• Foot Cook Pamphlet

    Foot Cook Pamphlet

     

    On pages 483-85 I discuss the differences between Cliff and Paul Foot in relation to AJ Cook.  John Rudge, who has been of great help to me with bibliographical information, has pointed out to me that there is material relevant to this in the “Bookmarks Publications” archive in the Modern Records Centre at Warwick http://dscalm.warwick.ac.uk/DServe/dserve.exe?dsqIni=DServe5.ini&dsqApp=Archive&dsqDb=Catalog&dsqCmd=NaviTree.tcl&dsqField=RefNo&dsqItem=BOO#HERE

    [Culpably, I failed to consult this archive during my research.]  I reproduce below the letter I received from John.

     

     

    I’ve read the Bookmarks archive stuff from Warwick concerning the Paul Foot “A.J. Cook” pamphlet. If you recall this is what the archive catalogue says:

     

    “MSS.348/2/16 Paul Foot, ‘A.J. Cook’ 1985. Annotated first draft, with criticisms by Peter Marsden and Tony Cliff. ”This came in for heavy verbal criticism at the publications committee (before publication). Tony Cliff was also working on AJ Cook for his book on the General Strike. In the event Cliff backed down, putting forward only four criticisms … and the pamphlet went ahead [in 1986]” [Peter Marsden].”
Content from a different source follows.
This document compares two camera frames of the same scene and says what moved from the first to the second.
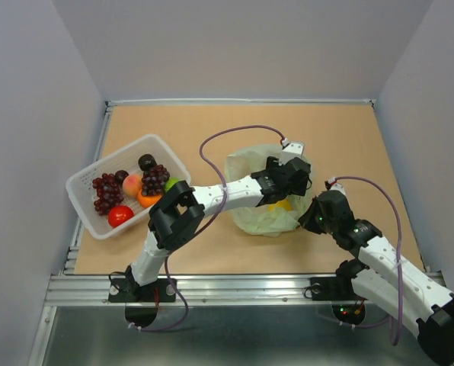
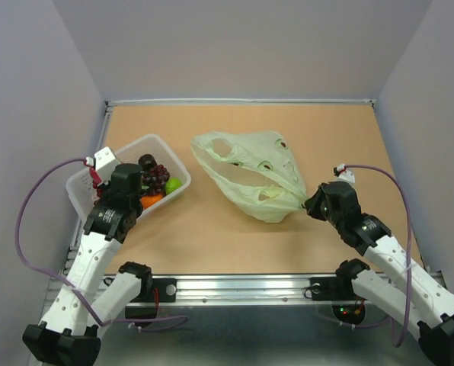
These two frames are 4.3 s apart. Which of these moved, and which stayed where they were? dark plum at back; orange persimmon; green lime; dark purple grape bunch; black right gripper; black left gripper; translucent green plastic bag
Moved: black right gripper; translucent green plastic bag; black left gripper
Stayed: orange persimmon; dark purple grape bunch; green lime; dark plum at back
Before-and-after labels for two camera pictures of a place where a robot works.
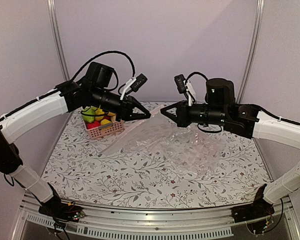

    By way of clarification the Bookmarks archive contains the annotated first draft of the pamphlet by Foot, a letter from Pete Marsden to Foot (4/12/85) containing Cliff’s 4 criticisms, a letter from Pete Marsden to Foot (13/5/85) containing his own reactions to the draft and a letter from Foot back to Marsden (23/5/85) in response to his inputs.

    The main thing to say is your own astute observations on the pamphlet in the Cliff biography pp. 483-485 are supported. Here are a few snippets of interesting information:

    1.Marsden’s letter of 4th December 1985 to Foot containing Cliff’s criticisms on the pamphlet says, “There are only four of them, and his [Cliff's] overall comment was that it is an “excellent” pamphlet. The blast I got at the publications committee from Alex Callinicos and Pete Binns was the over-reaction of acolytes”

    2. Of the 4 Cliff criticisms 2 are issues of fact or interpretation and the other 2 are the politics. The first political one being the issue of sectarianism. Paul’s draft had a paragraph which would have been a third paragraph on page 31, “In times like these, it seems to me, sectarianism is if anything an even greater menace for small socialist organisations than is accomodation to reformism. For one thing, we ourselves are less likely to criticise each other for sectarianism, while anything which smells of reformism is stamped on with gleeful fury. For another, the time to abuse and insult reformist socialists, if there ever is such a time, is when they are strong, not when they are weak.” Cliff asked for the paragraph to go and it did. The other issue Cliff raised was Arthur Scargill. Paul Foot’s original last line of the pamphlet was “Arthur Cook was undoubtedly one, and Arthur Scargill is undoubtedly another.” Cliff said “Scargill isn’t dead yet and could do any number of wrong things yet. We shouldn’t make him a saint yet!” Foot dropped Scargill’s name from that last line.

    3. Paul did elucidate some of his reasonings around the generality of this last issue in his letter to Marsden of 23rd May. Paul writes “The point I’m making is that it is quite easy for someone reared in our tradition to criticise Cook or Scargill. We can just bang them into the formulae about trade union leaders, and get on with the rank and file. Easy, but wrong. Because we have to appreciate that from time to time leaders get to the top of the miners’ union who retain (for a number of reasons, or just out of sheer good luck) really genuine revolutionary sentiments which emerge at the height of the miners struggle. We can learn from that, and from the miners’ admiration from that, every bit as much as we can gain from criticising it.”